In the “life cycle” of an Imagine RIT participant, prospective middle school and high school students attend the festival and consider applying to RIT. As an admitted first-year student, they would learn how other students are getting involved with the festival through exhibiting or volunteering.

Second- and third-year students then exhibit as individuals, in teams, or with their club, allowing them to showcase their work and add it as an accomplishment to their resume.

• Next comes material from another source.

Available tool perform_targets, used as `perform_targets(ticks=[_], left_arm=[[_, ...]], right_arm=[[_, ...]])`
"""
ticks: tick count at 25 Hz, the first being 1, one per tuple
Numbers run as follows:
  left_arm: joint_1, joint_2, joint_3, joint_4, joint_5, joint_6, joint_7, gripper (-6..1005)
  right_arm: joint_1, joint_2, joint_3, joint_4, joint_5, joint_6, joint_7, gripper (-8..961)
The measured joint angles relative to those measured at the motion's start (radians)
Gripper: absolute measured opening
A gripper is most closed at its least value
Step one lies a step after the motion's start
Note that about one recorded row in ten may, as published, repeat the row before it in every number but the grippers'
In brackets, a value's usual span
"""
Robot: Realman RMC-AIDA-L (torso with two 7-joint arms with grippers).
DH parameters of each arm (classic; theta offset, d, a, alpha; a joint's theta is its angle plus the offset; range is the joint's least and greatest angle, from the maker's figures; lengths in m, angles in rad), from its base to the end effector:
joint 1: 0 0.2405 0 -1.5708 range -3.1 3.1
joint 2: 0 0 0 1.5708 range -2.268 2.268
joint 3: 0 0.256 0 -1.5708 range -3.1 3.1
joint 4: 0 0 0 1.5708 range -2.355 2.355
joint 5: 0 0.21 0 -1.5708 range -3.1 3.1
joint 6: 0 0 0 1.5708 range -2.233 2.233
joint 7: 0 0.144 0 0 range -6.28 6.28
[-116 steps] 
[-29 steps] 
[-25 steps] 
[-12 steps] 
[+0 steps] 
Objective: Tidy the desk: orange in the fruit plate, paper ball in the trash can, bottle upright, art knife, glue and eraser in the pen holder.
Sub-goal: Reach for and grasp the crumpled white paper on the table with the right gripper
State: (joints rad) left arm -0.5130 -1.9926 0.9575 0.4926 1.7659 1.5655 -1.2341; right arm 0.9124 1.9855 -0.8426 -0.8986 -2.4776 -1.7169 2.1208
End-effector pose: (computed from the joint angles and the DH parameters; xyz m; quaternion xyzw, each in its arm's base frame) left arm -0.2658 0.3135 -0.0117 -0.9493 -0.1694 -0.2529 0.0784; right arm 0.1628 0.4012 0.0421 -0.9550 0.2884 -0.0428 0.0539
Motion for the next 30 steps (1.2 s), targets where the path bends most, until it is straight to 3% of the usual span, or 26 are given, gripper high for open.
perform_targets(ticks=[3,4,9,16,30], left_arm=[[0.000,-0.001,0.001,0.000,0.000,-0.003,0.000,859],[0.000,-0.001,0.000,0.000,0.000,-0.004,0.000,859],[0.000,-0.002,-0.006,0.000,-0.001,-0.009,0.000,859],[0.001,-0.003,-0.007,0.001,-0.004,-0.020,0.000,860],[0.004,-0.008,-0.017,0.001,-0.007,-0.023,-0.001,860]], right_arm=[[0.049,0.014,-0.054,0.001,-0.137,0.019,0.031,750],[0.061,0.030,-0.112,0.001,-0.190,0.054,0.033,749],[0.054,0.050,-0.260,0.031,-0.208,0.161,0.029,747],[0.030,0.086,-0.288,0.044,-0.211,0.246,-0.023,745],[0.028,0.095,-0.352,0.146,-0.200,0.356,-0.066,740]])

And fourth- and fifth-year students may look for opportunities to lead an Imagine RIT exhibit team, displaying leadership skills and further building their resume. This would also allow them to showcase their skills to community members who may be involved in hiring RIT graduates.

And it’s working.

Andrew Bovenzi, of Mendon, N.Y., has attended Imagine RIT since he can remember, but was a bit disappointed there wasn’t much about dinosaurs, his passion.

“That would later fuel my drive to create my own exhibition that would focus around prehistoric animals,” he said. “While I’m not studying to become a paleontologist, my passion in the subject greatly impacts my drive to create art where dinosaurs play a focus.”

He’s now a second-year RIT student in the School of Individualized Study, and is leading his second exhibit at the festival this year, with a life-sized art display of “Hadrosaurs, Iguanodonts, and other Ornithopod dinosaurs.”

“While they are not as popular as other groups like tyrannosaurs or ceratopsians, there is still so much to their history, biology, and legacy that can be explored,” Bovenzi said. “Anyone who attends will be able to view many pieces of art created by RIT students, including 30 different species of ornithopod dinosaurs that are accurately scaled to each other, not to forget a human model to compare to.”

He imagined it. And it became reality for him.